*EXERCISE OBJECTIVE:* Answer with the exact lines of the following material from the one containing "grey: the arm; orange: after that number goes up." through the one containing "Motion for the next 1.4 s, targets", both end lines included.
───── RAW DATA ─────
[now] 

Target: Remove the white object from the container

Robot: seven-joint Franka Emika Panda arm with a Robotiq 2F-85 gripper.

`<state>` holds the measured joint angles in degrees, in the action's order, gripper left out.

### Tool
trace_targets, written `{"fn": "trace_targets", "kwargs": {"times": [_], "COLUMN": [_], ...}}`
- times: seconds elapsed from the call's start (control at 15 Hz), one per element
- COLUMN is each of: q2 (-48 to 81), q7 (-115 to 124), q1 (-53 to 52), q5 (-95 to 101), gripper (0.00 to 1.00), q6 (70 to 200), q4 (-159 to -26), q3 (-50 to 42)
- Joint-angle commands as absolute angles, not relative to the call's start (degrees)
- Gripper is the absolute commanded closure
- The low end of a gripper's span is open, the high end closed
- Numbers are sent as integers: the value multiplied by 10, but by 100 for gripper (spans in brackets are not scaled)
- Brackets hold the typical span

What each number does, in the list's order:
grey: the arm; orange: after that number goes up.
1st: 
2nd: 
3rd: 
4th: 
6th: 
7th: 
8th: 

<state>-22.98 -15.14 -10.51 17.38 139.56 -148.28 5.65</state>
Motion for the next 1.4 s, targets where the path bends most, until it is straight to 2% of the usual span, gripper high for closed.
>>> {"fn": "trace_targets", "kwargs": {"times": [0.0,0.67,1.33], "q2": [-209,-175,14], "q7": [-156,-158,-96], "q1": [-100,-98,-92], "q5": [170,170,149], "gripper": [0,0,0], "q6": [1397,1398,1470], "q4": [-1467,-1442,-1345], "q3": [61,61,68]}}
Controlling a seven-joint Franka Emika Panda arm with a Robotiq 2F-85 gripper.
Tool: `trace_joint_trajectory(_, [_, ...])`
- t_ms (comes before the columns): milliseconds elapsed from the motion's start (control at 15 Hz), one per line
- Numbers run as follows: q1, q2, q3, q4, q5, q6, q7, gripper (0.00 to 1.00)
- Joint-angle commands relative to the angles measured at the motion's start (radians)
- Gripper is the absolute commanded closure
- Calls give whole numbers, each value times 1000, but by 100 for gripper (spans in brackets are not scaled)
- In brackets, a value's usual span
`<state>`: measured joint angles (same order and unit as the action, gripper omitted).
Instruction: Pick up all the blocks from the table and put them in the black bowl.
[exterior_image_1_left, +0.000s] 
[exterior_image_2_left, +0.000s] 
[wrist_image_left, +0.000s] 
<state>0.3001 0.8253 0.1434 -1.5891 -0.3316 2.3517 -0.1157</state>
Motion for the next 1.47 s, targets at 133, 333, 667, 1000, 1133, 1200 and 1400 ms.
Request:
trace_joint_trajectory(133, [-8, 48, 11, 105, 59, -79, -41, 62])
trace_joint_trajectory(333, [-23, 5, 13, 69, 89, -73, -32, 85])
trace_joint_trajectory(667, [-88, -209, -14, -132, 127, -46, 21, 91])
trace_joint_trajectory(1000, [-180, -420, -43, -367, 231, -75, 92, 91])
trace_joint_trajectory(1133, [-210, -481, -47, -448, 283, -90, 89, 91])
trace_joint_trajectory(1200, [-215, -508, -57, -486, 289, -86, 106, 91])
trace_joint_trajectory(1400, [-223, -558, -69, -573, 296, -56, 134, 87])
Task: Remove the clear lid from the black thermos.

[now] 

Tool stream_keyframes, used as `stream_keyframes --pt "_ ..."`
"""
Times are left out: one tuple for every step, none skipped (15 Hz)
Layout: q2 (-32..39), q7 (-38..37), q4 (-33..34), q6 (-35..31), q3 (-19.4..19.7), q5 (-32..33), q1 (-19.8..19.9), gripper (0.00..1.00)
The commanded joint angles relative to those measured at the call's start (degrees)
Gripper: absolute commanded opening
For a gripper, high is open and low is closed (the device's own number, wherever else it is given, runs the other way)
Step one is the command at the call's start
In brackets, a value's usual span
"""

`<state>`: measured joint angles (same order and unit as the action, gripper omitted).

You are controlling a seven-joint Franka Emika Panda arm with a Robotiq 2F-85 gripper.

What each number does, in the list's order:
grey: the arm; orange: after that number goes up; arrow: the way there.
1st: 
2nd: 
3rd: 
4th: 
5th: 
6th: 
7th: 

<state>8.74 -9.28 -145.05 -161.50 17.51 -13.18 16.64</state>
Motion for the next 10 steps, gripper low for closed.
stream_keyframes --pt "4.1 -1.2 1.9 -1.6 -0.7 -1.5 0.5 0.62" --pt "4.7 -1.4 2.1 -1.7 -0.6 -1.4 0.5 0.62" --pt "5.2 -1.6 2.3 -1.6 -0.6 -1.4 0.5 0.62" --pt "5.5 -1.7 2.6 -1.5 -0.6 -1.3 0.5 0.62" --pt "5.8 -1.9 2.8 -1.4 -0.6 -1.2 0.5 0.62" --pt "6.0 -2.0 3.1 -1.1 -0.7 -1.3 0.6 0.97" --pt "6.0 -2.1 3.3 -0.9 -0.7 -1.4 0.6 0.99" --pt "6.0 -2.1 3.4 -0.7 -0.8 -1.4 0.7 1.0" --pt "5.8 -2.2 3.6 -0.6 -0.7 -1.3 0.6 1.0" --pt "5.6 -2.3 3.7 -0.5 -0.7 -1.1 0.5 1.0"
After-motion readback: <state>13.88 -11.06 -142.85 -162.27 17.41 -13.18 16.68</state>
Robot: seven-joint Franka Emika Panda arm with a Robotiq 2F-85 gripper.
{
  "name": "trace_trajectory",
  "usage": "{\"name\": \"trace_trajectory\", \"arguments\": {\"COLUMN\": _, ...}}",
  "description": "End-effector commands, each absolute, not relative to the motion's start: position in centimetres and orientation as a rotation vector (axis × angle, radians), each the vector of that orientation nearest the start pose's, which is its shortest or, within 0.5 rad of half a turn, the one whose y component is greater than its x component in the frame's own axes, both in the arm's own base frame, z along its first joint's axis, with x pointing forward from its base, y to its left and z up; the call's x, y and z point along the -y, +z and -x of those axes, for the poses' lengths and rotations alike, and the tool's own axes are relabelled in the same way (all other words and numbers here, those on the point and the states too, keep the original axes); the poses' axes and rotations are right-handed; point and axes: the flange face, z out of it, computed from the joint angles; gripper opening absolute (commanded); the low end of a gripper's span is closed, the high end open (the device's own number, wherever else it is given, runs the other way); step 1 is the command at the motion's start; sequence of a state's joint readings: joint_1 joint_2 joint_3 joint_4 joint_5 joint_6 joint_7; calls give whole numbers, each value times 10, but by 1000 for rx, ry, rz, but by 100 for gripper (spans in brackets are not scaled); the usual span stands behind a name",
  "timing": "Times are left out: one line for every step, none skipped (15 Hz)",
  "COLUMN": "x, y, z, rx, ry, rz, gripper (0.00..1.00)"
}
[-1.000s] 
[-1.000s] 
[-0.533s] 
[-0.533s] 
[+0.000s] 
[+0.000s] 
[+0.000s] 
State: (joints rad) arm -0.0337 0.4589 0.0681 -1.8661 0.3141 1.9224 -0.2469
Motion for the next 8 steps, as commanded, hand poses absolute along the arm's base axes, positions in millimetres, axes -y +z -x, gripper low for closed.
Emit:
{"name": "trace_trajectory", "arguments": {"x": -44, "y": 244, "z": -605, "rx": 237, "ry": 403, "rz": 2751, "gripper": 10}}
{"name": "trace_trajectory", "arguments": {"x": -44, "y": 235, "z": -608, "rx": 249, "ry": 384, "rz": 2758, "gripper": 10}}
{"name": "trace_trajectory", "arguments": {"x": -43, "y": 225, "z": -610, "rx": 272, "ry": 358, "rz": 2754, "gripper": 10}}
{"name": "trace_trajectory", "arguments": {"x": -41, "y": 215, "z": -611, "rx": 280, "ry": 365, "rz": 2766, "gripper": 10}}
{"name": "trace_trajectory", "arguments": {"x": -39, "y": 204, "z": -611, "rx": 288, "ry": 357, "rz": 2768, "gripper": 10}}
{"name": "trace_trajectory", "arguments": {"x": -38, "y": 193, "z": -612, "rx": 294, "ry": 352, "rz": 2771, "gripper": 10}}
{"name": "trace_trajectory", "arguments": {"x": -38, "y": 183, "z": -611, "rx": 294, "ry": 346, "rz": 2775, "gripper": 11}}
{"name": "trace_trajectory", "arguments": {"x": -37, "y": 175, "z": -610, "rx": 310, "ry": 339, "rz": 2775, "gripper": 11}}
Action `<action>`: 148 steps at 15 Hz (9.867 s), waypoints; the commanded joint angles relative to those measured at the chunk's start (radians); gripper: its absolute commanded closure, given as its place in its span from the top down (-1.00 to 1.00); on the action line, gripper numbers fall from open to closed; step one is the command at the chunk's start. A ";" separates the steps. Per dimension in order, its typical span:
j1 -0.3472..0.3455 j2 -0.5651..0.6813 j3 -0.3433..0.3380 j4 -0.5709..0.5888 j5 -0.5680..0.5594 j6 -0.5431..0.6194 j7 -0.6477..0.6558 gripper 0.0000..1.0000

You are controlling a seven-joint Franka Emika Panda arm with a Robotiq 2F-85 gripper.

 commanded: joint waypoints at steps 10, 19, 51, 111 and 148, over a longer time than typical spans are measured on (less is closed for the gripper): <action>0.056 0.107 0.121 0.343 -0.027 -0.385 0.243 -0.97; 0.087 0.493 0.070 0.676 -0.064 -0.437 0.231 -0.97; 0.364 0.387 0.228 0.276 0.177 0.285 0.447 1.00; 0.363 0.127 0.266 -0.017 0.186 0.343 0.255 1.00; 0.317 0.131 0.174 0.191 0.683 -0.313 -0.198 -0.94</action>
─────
*FINISHED TASK:*
grey: the arm; orange: after that number goes up.
1st: 
2nd: 
3rd: 
4th: 
6th: 
7th: 
8th: 

<state>-22.98 -15.14 -10.51 17.38 139.56 -148.28 5.65</state>
Motion for the next 1.4 s, targets where the path bends most, until it is straight to 2% of the usual span, gripper high for closed.

Nothing further is required for this answer.